» Brief
Nothing but the lines from the one that holds "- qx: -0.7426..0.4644" through the end of the material should be repeated, each exactly as it stands, and pictures stay out.

» Data
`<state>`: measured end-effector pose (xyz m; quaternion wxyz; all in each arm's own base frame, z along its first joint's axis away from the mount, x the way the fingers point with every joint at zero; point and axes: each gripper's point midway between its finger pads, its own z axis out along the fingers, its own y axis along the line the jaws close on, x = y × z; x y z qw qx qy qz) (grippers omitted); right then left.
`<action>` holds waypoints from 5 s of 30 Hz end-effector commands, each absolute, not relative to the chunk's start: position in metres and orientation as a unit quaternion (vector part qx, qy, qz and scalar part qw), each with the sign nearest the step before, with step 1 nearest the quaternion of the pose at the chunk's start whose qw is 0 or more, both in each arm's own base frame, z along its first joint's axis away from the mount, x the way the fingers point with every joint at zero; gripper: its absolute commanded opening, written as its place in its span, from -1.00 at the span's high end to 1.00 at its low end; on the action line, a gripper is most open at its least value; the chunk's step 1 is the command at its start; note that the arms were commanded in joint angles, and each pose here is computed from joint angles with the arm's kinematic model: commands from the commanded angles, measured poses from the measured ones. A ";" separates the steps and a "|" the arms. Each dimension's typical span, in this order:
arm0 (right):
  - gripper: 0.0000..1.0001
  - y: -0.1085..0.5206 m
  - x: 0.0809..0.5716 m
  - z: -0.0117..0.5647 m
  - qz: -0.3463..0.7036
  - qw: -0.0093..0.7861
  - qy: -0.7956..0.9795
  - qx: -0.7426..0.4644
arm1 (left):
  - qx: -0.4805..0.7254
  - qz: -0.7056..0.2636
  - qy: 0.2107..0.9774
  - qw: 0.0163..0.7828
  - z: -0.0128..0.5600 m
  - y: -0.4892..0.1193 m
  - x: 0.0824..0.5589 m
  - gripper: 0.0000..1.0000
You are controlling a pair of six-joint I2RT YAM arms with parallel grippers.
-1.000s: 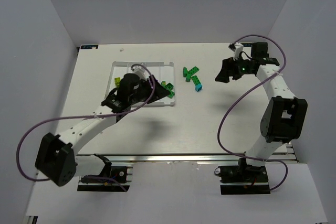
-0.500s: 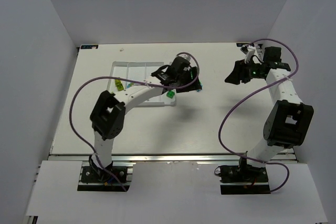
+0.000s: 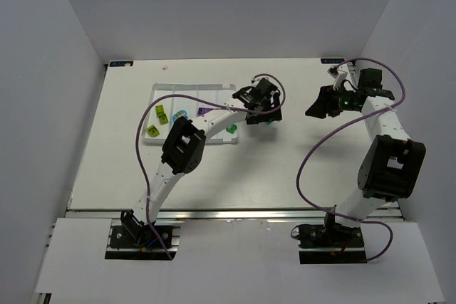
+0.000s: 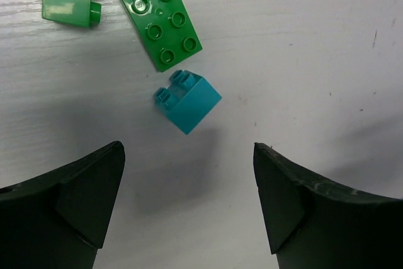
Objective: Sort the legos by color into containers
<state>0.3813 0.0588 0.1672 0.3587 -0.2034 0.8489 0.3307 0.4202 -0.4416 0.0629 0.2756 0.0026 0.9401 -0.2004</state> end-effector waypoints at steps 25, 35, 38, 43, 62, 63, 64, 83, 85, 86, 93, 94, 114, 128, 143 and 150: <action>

» Answer to this task
  - qx: -0.7426..0.4644
arm1 (left):
  - qx: -0.4805..0.7254
  - qz: -0.7056..0.2636
  - qy: 0.2107..0.9774
  - qw: 0.0163..0.7828
  - z: -0.0128..0.5600 m
  - y: -0.4892..0.1193 m
  - x: 0.0824..0.5589 m
  - gripper: 0.0000..1.0000
You are controlling a pair of six-joint I2RT YAM arms with parallel grippers.
-1.000s: 
-0.500s: 
+0.000s: 
+0.000s: 
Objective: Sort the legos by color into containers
<state>0.3813 0.0588 0.1672 0.3587 -0.2034 0.8489 0.3307 0.4202 -0.4416 0.0629 0.2756 0.0026 0.9401 -0.2004</state> end-effector waypoints at steps 25, 35, 38, 43, 62, 63, 64, 83, 85, 86, 93, 94, 114, 128, 143 and 150: <action>

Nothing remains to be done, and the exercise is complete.